With the wind and heavy rain south of the mountains comes the risk of vertical winds along with the horizontal. Blowing debris along with flying trash cans is all a part of it. If Monday is your day for refuse pick up, the streets could turn into an obstacle course.
Folks with holiday decorations outside need to secure them Sunday night.
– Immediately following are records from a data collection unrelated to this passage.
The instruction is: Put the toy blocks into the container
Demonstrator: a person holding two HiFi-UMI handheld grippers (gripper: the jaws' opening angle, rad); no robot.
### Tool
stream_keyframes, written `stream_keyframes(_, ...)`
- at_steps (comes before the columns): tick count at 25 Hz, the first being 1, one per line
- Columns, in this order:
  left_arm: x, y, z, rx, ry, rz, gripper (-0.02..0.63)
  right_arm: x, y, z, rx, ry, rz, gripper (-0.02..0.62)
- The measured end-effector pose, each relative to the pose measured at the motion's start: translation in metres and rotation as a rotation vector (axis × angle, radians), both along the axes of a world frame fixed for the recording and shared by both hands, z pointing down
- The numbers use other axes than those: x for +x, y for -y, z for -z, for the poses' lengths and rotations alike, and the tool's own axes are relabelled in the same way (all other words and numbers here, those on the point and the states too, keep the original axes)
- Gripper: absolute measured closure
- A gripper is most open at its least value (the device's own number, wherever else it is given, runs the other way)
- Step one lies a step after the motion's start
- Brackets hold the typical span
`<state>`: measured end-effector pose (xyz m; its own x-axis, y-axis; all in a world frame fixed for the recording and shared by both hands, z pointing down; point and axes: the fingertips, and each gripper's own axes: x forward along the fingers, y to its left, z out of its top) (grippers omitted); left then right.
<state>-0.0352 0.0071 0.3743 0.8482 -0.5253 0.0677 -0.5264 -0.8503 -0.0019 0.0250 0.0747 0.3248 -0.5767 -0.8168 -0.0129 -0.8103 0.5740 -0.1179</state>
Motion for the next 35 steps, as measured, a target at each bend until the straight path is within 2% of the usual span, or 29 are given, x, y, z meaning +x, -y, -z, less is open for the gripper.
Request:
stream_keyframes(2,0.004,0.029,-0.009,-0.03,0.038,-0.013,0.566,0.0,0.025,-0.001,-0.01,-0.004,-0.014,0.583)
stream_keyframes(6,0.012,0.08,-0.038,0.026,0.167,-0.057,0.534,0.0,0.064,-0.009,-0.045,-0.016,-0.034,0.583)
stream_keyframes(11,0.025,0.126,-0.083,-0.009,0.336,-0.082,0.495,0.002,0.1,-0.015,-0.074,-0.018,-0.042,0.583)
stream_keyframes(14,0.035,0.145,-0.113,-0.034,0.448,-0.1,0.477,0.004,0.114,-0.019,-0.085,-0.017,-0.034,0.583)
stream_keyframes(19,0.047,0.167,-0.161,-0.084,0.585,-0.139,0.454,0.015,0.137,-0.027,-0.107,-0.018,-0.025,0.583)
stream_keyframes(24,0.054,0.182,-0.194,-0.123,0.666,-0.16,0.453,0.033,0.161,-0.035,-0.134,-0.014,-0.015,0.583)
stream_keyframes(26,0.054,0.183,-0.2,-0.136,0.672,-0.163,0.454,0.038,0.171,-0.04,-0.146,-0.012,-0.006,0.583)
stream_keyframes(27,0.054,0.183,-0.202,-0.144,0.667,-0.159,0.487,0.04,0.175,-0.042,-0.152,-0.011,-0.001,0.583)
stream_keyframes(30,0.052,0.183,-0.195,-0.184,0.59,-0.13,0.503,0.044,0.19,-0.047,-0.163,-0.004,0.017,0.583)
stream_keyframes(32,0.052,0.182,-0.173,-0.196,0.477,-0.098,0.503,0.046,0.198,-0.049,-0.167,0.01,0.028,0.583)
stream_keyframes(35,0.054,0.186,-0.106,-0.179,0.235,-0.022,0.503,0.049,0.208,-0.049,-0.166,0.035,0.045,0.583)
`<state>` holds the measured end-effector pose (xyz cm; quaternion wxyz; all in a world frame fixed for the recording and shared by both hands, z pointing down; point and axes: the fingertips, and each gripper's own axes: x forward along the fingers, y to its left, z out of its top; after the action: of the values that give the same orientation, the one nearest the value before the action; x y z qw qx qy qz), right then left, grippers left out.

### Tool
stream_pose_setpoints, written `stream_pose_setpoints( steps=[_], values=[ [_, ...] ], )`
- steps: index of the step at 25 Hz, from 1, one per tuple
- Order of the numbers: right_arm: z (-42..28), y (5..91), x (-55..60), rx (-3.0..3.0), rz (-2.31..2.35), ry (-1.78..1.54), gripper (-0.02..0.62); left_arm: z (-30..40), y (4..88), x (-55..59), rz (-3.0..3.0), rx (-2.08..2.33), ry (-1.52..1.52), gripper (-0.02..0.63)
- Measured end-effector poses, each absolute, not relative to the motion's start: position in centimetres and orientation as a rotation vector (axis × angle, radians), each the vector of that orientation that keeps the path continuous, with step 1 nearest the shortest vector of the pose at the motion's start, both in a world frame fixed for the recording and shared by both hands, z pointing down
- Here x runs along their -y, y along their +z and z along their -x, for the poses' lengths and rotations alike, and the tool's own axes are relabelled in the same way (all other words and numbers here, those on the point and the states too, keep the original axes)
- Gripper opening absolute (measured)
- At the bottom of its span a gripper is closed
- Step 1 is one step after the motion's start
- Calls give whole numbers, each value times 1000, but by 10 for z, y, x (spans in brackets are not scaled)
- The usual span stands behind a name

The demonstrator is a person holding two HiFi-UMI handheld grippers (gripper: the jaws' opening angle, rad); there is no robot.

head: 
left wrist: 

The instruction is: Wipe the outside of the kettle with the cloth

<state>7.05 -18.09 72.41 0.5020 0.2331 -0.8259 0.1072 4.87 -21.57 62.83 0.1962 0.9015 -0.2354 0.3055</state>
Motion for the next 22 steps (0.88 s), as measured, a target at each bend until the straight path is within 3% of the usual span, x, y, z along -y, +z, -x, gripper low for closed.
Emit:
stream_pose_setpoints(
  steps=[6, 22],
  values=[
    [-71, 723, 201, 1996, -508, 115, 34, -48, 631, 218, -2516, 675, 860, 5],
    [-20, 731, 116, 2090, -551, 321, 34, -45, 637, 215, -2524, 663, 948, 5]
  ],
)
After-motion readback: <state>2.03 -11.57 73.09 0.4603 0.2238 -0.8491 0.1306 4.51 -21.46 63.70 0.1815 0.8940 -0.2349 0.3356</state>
Coastal flood advisory from 8 AM to noon
The peak of the surf and surge is expected to arrive at the time of high tide in the 10 AM hour. Full moon is Monday so astronomical tides will be at the high point. Some shoreline abuse is expected along with some minor flooding. With the wind shifting to the west after the low passes through, that will help blow out and dry out any low-lying areas that flood. Expect the shoreline roads susceptible to ocean debris to have that to clean up.
Outlook through next weekend
Tuesday and Wednesday appear breezy and cold. We'll get a bit if a break from the breeze on Thursday. Another storm is expected roughly Friday / Saturday, with details on that to ironed out as the week unfolds.